Data extracted from a collection
════

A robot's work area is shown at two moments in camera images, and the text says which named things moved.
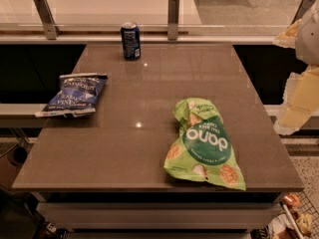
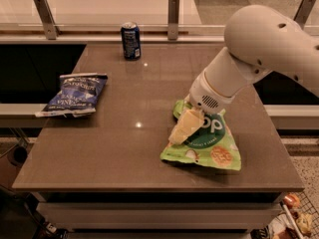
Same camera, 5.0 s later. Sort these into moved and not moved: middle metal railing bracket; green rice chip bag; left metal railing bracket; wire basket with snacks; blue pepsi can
Moved: green rice chip bag
Not moved: blue pepsi can; left metal railing bracket; middle metal railing bracket; wire basket with snacks
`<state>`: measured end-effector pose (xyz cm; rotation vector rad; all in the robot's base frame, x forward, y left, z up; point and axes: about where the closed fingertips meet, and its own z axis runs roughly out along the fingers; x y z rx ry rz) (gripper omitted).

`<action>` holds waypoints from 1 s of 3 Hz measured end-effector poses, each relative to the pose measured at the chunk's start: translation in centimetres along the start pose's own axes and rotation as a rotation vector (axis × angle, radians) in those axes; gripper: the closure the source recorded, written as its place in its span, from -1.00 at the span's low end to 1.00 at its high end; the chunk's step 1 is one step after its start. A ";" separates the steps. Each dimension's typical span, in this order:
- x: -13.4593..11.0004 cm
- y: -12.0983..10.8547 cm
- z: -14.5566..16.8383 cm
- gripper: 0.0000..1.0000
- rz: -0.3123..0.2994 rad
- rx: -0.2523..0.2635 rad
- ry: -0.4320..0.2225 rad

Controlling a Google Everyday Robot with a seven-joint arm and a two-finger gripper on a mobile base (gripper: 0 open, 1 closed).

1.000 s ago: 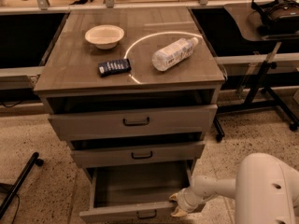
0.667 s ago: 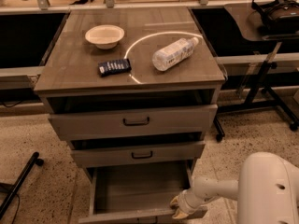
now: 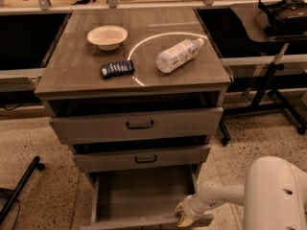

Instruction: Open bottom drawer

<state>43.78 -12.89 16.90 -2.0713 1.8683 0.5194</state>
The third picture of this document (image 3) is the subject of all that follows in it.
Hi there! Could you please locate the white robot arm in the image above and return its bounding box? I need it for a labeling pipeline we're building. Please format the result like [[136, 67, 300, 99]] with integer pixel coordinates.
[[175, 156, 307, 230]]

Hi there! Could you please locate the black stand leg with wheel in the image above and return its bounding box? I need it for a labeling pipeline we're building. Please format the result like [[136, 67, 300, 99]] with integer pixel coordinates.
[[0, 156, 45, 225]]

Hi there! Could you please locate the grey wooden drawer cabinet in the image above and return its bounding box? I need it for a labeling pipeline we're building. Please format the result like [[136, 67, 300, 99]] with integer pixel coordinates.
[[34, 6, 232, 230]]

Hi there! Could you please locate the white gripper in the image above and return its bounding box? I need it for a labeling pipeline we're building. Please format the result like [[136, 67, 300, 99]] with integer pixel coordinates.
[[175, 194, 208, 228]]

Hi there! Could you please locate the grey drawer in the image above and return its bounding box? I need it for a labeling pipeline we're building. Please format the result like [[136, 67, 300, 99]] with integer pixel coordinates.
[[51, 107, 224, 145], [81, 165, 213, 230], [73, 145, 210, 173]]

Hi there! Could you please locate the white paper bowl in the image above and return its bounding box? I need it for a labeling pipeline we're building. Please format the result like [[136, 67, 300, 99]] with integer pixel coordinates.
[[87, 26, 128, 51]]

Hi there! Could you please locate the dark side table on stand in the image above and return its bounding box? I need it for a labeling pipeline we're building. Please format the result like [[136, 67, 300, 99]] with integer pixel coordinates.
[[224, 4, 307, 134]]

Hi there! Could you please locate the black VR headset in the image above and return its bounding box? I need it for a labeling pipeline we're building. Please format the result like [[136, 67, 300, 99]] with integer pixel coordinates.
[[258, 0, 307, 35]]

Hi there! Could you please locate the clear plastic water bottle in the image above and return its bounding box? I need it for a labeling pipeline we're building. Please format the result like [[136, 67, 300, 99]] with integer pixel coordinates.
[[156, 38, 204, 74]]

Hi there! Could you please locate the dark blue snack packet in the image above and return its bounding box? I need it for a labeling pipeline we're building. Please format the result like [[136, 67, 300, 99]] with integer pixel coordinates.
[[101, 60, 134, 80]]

════

Copy the lines exactly as they appear from the opening of the entries above through the line with "rz) (gripper omitted).", excluding all pictures.

A robot's work area is shown at two moments in camera images, and the text says which named things moved.
Same camera, 5.0 s later. Sort these into moved and not moved: middle metal railing bracket; green rice chip bag; left metal railing bracket; wire basket with snacks; blue pepsi can
Moved: green rice chip bag
Not moved: blue pepsi can; left metal railing bracket; middle metal railing bracket; wire basket with snacks
`<state>`: measured end-effector pose (xyz cm; rotation vector rad; all in the robot's base frame, x forward, y left, z up; point and axes: about where the closed fingertips meet, and its own z axis runs roughly out along the fingers; x y z rx ry rz) (gripper omitted).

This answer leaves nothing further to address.